<中日5-1ソフトバンク>◇12日◇ナゴヤドーム

 ソフトバンク川崎宗則内野手(28)が、プロ11年目で初の月間MVP受賞に自ら祝砲を打ち上げた。6回表。中日吉見の変化球をすくい上げた打球は、右翼席へ。今季3号ソロだ。「思い切り振り上げていきました」。甘く入ってきた失投をとらえ、軽快にベースを1周した。

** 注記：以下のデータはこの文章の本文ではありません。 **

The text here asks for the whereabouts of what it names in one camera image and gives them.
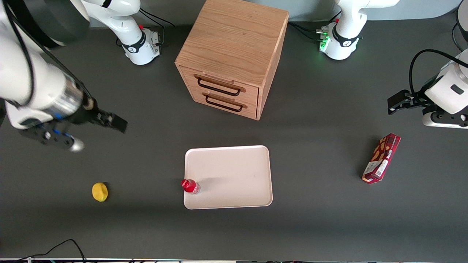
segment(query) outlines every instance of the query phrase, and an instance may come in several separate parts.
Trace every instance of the plastic bottle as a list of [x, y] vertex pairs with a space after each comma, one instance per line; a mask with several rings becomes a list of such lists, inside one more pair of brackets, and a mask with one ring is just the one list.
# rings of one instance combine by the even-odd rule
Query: plastic bottle
[[189, 194], [196, 195], [200, 192], [200, 185], [192, 179], [184, 179], [181, 182], [183, 190]]

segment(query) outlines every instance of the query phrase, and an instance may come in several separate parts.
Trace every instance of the yellow lemon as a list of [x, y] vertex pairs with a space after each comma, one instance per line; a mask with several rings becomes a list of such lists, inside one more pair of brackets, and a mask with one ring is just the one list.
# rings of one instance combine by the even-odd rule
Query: yellow lemon
[[93, 185], [93, 197], [99, 202], [104, 202], [107, 198], [107, 187], [103, 183], [95, 183]]

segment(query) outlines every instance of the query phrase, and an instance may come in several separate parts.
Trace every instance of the red bottle cap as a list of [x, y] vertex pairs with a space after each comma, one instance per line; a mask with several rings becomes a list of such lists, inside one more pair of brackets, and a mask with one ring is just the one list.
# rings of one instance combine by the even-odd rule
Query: red bottle cap
[[197, 183], [193, 181], [192, 179], [183, 179], [180, 185], [183, 187], [184, 191], [188, 193], [193, 193], [193, 191], [195, 191], [195, 187], [197, 186]]

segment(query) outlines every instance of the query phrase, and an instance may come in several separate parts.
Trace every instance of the gray table surface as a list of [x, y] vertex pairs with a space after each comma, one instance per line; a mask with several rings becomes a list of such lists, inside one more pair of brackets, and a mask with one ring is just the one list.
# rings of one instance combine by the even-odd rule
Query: gray table surface
[[[468, 140], [429, 128], [420, 110], [387, 115], [419, 50], [452, 55], [453, 15], [368, 22], [345, 61], [289, 27], [260, 121], [192, 101], [174, 60], [190, 30], [167, 28], [162, 56], [135, 66], [110, 30], [54, 51], [126, 134], [77, 126], [73, 154], [0, 130], [0, 255], [44, 253], [74, 238], [87, 257], [468, 262]], [[307, 26], [318, 28], [322, 23]], [[446, 59], [423, 55], [416, 87]], [[360, 179], [377, 140], [402, 137], [385, 179]], [[265, 145], [273, 203], [190, 211], [179, 186], [191, 148]], [[91, 196], [110, 184], [105, 203]], [[72, 244], [50, 254], [79, 257]]]

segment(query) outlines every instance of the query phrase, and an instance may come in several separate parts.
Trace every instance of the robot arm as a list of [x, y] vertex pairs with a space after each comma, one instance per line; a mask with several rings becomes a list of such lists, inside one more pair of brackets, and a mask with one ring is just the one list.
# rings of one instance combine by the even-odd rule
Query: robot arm
[[140, 28], [130, 16], [140, 10], [139, 0], [82, 0], [89, 16], [110, 28], [122, 42], [125, 55], [137, 65], [160, 55], [157, 32]]
[[[468, 42], [468, 1], [464, 0], [457, 10], [457, 23]], [[440, 72], [415, 92], [412, 84], [412, 68], [416, 58], [424, 52], [433, 52], [450, 59]], [[455, 58], [438, 50], [422, 50], [410, 65], [409, 87], [387, 100], [388, 114], [402, 109], [423, 107], [423, 124], [434, 127], [468, 128], [468, 50]]]
[[[64, 12], [70, 11], [72, 7], [71, 12], [75, 11], [76, 16], [82, 17], [75, 5], [67, 5], [70, 2], [66, 1], [61, 3], [63, 5], [57, 4], [55, 7], [62, 6]], [[64, 67], [60, 70], [46, 63], [35, 50], [40, 47], [55, 59], [44, 47], [44, 43], [65, 45], [72, 40], [76, 36], [76, 30], [69, 28], [68, 31], [59, 31], [64, 24], [75, 24], [73, 19], [56, 21], [58, 25], [52, 23], [50, 27], [45, 27], [40, 22], [32, 25], [34, 15], [30, 18], [17, 15], [26, 13], [26, 4], [8, 5], [1, 0], [0, 4], [0, 98], [5, 100], [5, 109], [1, 112], [8, 115], [12, 126], [25, 137], [73, 152], [80, 151], [83, 143], [67, 133], [70, 124], [91, 122], [124, 132], [126, 121], [99, 109], [96, 99], [91, 97], [71, 72]], [[75, 4], [80, 6], [81, 2], [75, 1]], [[35, 31], [33, 37], [24, 25], [29, 28], [36, 26], [41, 32], [37, 34]], [[52, 32], [54, 38], [46, 32]]]
[[339, 22], [332, 22], [318, 29], [323, 41], [320, 51], [332, 59], [348, 58], [356, 50], [358, 35], [367, 21], [363, 8], [384, 8], [396, 5], [400, 0], [335, 0], [341, 8]]

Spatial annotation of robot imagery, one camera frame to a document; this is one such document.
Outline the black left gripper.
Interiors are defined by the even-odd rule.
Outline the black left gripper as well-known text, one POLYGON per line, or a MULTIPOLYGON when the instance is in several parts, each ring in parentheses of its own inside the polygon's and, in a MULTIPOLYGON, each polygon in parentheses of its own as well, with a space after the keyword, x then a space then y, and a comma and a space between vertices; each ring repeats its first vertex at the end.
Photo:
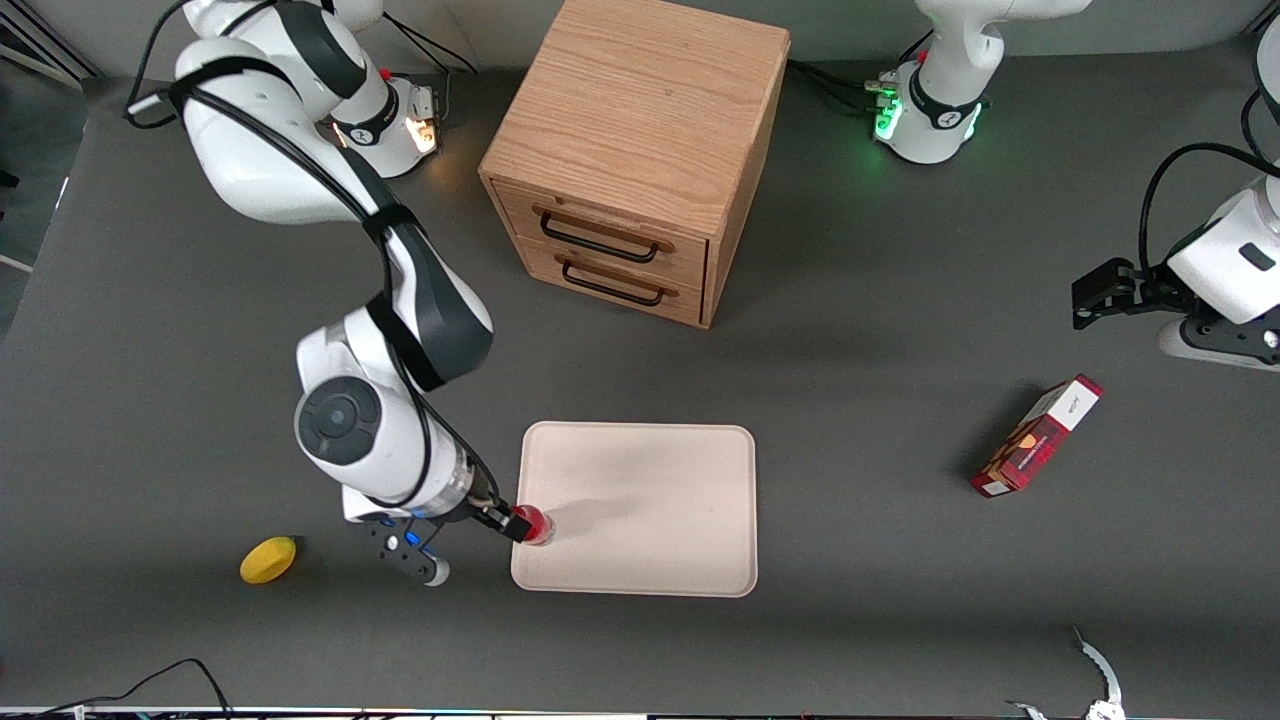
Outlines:
POLYGON ((1106 316, 1188 315, 1196 310, 1196 293, 1166 263, 1142 270, 1138 279, 1132 261, 1112 258, 1071 283, 1071 305, 1073 329, 1084 331, 1106 316))

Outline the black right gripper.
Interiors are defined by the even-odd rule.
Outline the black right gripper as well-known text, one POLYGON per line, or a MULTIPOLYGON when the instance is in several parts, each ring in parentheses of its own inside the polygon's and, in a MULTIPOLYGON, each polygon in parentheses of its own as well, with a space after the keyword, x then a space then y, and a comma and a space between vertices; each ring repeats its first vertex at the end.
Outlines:
POLYGON ((468 515, 515 543, 538 539, 536 509, 512 509, 502 498, 467 497, 468 515))

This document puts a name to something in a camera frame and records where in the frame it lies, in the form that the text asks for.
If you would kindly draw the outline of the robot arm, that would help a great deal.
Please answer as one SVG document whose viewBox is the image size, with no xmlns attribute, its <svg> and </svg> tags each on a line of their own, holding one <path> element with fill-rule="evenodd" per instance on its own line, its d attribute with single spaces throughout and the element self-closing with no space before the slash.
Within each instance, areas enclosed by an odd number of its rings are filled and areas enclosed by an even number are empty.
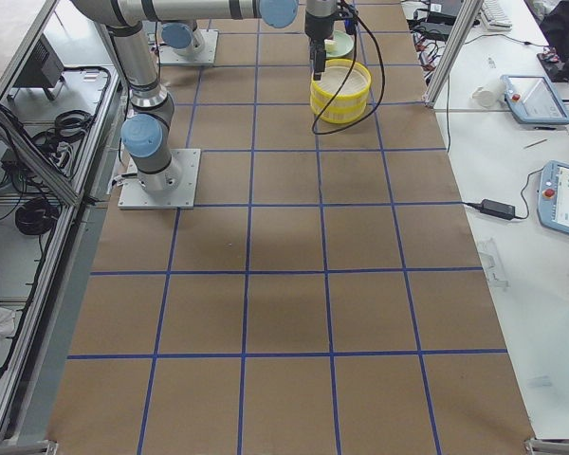
<svg viewBox="0 0 569 455">
<path fill-rule="evenodd" d="M 191 57 L 204 48 L 205 41 L 195 20 L 163 22 L 161 38 L 175 54 Z"/>
<path fill-rule="evenodd" d="M 173 190 L 182 167 L 167 145 L 174 100 L 161 83 L 143 30 L 145 21 L 185 31 L 179 48 L 193 44 L 197 20 L 261 19 L 273 28 L 288 27 L 298 14 L 297 1 L 76 1 L 86 18 L 106 27 L 117 61 L 129 85 L 133 116 L 120 137 L 138 169 L 140 186 L 149 193 Z"/>
</svg>

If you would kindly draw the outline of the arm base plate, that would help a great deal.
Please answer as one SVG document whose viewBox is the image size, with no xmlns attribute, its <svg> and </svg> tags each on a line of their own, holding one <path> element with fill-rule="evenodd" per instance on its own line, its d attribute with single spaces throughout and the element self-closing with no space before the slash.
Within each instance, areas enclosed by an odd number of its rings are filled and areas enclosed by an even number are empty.
<svg viewBox="0 0 569 455">
<path fill-rule="evenodd" d="M 185 57 L 177 55 L 162 40 L 159 47 L 159 63 L 161 66 L 212 66 L 216 56 L 218 31 L 216 29 L 198 29 L 204 38 L 205 45 L 198 54 Z"/>
<path fill-rule="evenodd" d="M 200 149 L 171 149 L 170 166 L 156 174 L 140 173 L 133 159 L 123 180 L 120 209 L 192 209 L 201 160 Z"/>
</svg>

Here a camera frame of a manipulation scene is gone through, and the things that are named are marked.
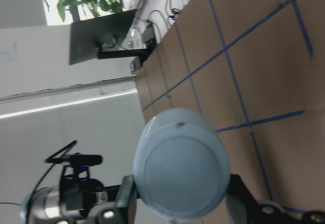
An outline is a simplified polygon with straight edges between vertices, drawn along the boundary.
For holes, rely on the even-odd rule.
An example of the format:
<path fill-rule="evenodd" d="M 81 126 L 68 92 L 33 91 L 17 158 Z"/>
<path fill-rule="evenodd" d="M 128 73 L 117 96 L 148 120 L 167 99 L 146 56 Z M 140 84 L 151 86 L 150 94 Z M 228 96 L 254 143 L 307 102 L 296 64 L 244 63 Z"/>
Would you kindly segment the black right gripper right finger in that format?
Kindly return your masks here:
<path fill-rule="evenodd" d="M 231 175 L 226 192 L 226 207 L 233 223 L 256 223 L 258 202 L 239 175 Z"/>

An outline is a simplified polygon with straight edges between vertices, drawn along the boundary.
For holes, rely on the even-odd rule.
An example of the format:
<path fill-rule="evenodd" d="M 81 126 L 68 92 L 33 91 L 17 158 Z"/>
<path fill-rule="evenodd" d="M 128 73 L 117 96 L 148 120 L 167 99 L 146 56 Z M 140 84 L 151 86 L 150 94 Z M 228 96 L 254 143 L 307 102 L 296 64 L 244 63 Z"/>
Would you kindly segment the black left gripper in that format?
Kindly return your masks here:
<path fill-rule="evenodd" d="M 121 185 L 104 186 L 90 177 L 89 167 L 63 167 L 59 181 L 61 214 L 71 218 L 86 218 L 97 205 L 116 200 Z"/>

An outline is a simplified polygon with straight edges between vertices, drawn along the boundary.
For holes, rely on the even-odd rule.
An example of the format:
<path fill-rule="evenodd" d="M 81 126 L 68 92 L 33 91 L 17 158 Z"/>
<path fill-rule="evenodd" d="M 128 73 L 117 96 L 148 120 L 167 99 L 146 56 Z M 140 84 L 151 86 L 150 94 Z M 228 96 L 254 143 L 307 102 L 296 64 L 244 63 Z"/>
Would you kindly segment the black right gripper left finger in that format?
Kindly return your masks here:
<path fill-rule="evenodd" d="M 138 195 L 133 175 L 124 176 L 115 201 L 120 223 L 135 222 L 137 199 Z"/>

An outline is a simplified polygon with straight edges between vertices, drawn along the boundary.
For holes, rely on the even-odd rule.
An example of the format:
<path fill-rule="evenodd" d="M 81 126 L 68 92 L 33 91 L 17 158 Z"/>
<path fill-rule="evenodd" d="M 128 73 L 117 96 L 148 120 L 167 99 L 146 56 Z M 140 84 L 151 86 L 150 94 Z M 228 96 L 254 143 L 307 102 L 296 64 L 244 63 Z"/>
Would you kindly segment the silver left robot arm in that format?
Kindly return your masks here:
<path fill-rule="evenodd" d="M 120 187 L 91 178 L 89 166 L 64 166 L 59 185 L 27 197 L 21 215 L 26 223 L 82 223 L 94 206 L 114 202 Z"/>

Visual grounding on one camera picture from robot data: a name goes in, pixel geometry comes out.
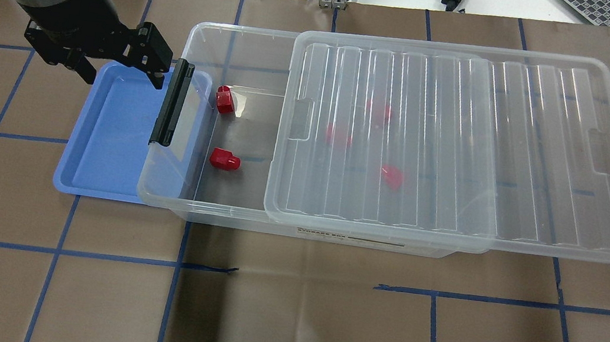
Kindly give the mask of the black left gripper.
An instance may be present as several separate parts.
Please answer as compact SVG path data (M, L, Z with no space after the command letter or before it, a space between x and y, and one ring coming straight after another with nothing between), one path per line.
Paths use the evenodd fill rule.
M97 71L86 57L111 59L144 72L162 89L174 53L156 25L143 22L131 31L112 0L29 2L27 14L36 27L27 28L25 37L50 66L65 66L93 85Z

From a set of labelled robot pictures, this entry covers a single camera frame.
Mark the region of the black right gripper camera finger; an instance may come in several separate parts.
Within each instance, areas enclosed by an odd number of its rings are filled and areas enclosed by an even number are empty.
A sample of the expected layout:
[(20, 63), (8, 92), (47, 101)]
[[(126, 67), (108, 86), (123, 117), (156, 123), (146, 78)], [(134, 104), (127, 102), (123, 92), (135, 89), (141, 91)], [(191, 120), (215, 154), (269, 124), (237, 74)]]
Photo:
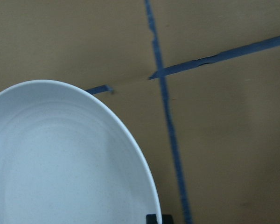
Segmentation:
[(174, 224), (170, 214), (163, 214), (160, 208), (151, 208), (146, 211), (146, 224)]

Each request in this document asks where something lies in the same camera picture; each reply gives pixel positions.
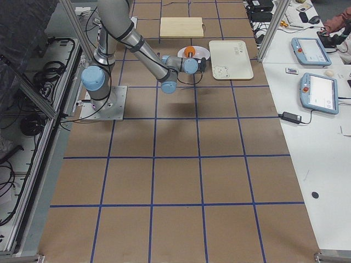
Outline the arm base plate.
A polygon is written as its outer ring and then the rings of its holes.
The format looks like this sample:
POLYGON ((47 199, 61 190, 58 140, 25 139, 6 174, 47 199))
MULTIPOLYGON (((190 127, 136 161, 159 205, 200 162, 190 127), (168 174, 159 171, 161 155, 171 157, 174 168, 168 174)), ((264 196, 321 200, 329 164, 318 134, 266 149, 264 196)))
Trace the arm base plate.
POLYGON ((113 86, 108 99, 91 100, 86 92, 79 119, 86 121, 123 121, 127 86, 113 86))

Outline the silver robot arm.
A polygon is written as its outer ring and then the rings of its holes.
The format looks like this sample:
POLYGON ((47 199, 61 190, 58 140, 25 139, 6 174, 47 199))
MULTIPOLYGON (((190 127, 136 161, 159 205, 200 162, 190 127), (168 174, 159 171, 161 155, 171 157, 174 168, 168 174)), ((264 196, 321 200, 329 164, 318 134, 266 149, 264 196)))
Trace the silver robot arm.
POLYGON ((177 49, 190 45, 190 39, 159 36, 161 2, 98 1, 97 11, 102 28, 94 61, 106 66, 124 58, 121 78, 132 86, 126 117, 194 116, 194 87, 178 89, 177 84, 179 76, 197 71, 197 62, 177 56, 177 49))

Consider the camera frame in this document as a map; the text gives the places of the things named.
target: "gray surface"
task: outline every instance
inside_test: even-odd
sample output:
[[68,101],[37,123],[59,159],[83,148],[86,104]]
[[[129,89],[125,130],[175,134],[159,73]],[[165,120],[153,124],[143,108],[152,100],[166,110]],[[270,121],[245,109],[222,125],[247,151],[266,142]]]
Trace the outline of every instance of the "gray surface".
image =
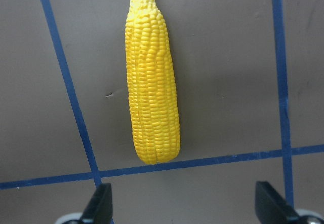
[[293,158],[295,207],[315,211],[324,216],[324,154]]
[[292,146],[324,143],[324,0],[285,0]]
[[[175,160],[279,149],[271,0],[156,1],[179,98]],[[51,0],[101,170],[143,165],[127,102],[128,2]],[[323,143],[323,2],[284,0],[294,147]],[[40,1],[0,4],[0,182],[89,172]],[[296,207],[322,213],[320,166],[322,154],[293,157]],[[278,158],[105,181],[113,183],[116,224],[258,223],[255,181],[283,193],[282,175]],[[93,181],[2,190],[0,222],[53,223],[82,211],[93,190]]]
[[255,181],[283,193],[281,159],[109,178],[115,223],[259,223]]
[[0,4],[0,182],[89,172],[40,0]]
[[63,215],[82,212],[94,191],[93,181],[1,190],[0,223],[54,224]]
[[[156,1],[174,59],[176,160],[279,149],[271,0]],[[143,165],[127,102],[129,0],[51,2],[99,168]]]

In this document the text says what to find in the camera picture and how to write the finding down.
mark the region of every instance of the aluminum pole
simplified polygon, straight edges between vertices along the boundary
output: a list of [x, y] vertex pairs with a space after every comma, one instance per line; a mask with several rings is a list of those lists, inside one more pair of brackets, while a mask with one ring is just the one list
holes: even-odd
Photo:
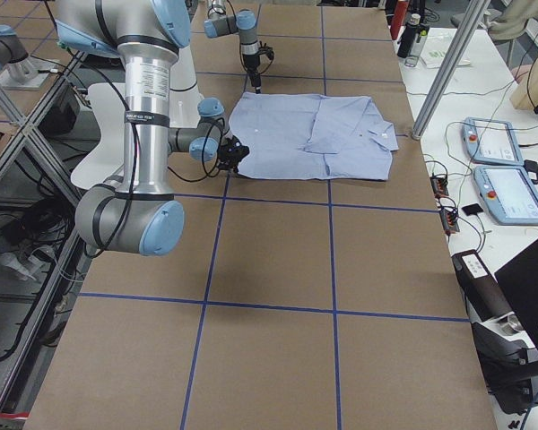
[[463, 21], [456, 31], [455, 37], [452, 39], [445, 59], [438, 69], [437, 77], [432, 83], [429, 94], [421, 107], [421, 112], [419, 112], [416, 118], [416, 122], [412, 128], [413, 139], [418, 141], [427, 129], [429, 121], [434, 115], [434, 111], [437, 110], [438, 103], [455, 73], [458, 62], [462, 58], [489, 4], [490, 0], [472, 0], [471, 7], [466, 12]]

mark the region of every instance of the black monitor
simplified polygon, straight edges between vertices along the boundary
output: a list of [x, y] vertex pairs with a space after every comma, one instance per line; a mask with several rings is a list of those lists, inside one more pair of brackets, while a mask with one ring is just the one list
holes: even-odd
[[538, 239], [495, 276], [510, 307], [538, 348]]

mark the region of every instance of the folded shirt
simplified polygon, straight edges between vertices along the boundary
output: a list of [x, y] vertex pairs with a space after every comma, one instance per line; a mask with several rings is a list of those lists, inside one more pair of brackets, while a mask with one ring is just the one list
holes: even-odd
[[387, 180], [395, 128], [370, 97], [244, 93], [231, 131], [250, 153], [239, 173], [259, 179]]

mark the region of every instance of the sticker
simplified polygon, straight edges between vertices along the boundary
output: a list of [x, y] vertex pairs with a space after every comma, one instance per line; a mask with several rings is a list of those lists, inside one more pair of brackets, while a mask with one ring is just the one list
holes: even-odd
[[128, 96], [169, 100], [169, 70], [147, 63], [128, 63]]
[[463, 261], [475, 279], [488, 275], [488, 272], [486, 269], [484, 269], [484, 266], [482, 266], [481, 261], [478, 259], [478, 257], [476, 257], [476, 255], [465, 255], [463, 257]]

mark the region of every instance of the black bottle
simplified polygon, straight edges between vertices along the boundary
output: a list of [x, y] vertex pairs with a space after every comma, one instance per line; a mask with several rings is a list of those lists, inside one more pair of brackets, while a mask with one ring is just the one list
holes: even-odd
[[409, 21], [406, 23], [403, 36], [401, 36], [400, 46], [398, 47], [398, 52], [396, 53], [397, 56], [406, 58], [409, 55], [420, 23], [421, 16], [417, 13], [413, 13]]

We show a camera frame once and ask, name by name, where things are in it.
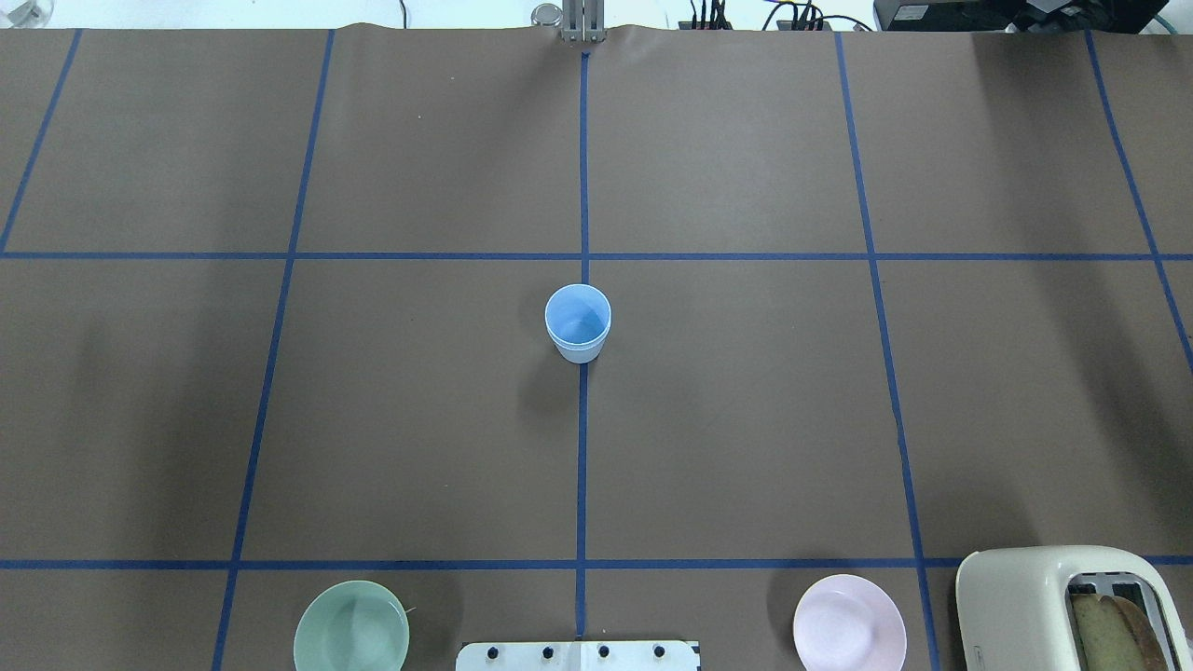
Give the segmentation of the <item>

 テンションは最高潮に達していた。交流戦開幕の中日戦の前。3・4月度の日本生命月間MVPが発表され、プロ初受賞が決まった。「うれしい。小学校のときから、賞がつくものは、全部うれしい」。8回の4打席目は左腕高橋の初球をジャストミートし、左翼線二塁打。3、4月の34試合のうち、31戦で安打を記録。その間の52安打、打率3割6分9厘はリーグトップだったが、交流戦に入っても、勢いは衰えない。この日4打席で、すべてファーストストライクを打って出るなど、交流戦でも持ち味の積極性を貫いた。

 移動日だった前日から中日モードだった。飛行機の中で手にした本は、中日で活躍した立浪和義氏の「負けん気」。気持ちを高ぶらせ、名古屋入り。セ首位打者の森野が3安打と活躍したが、パ首位打者に13日まで君臨してきた川崎も2安打1本塁打と対抗した。

 「明日も元気に頑張ります」。試合には敗れたが、ヒットメーカーのバットは湿っていない。チームの交流戦3連覇へ、背番号52がセ界投手陣に切り込んでいく。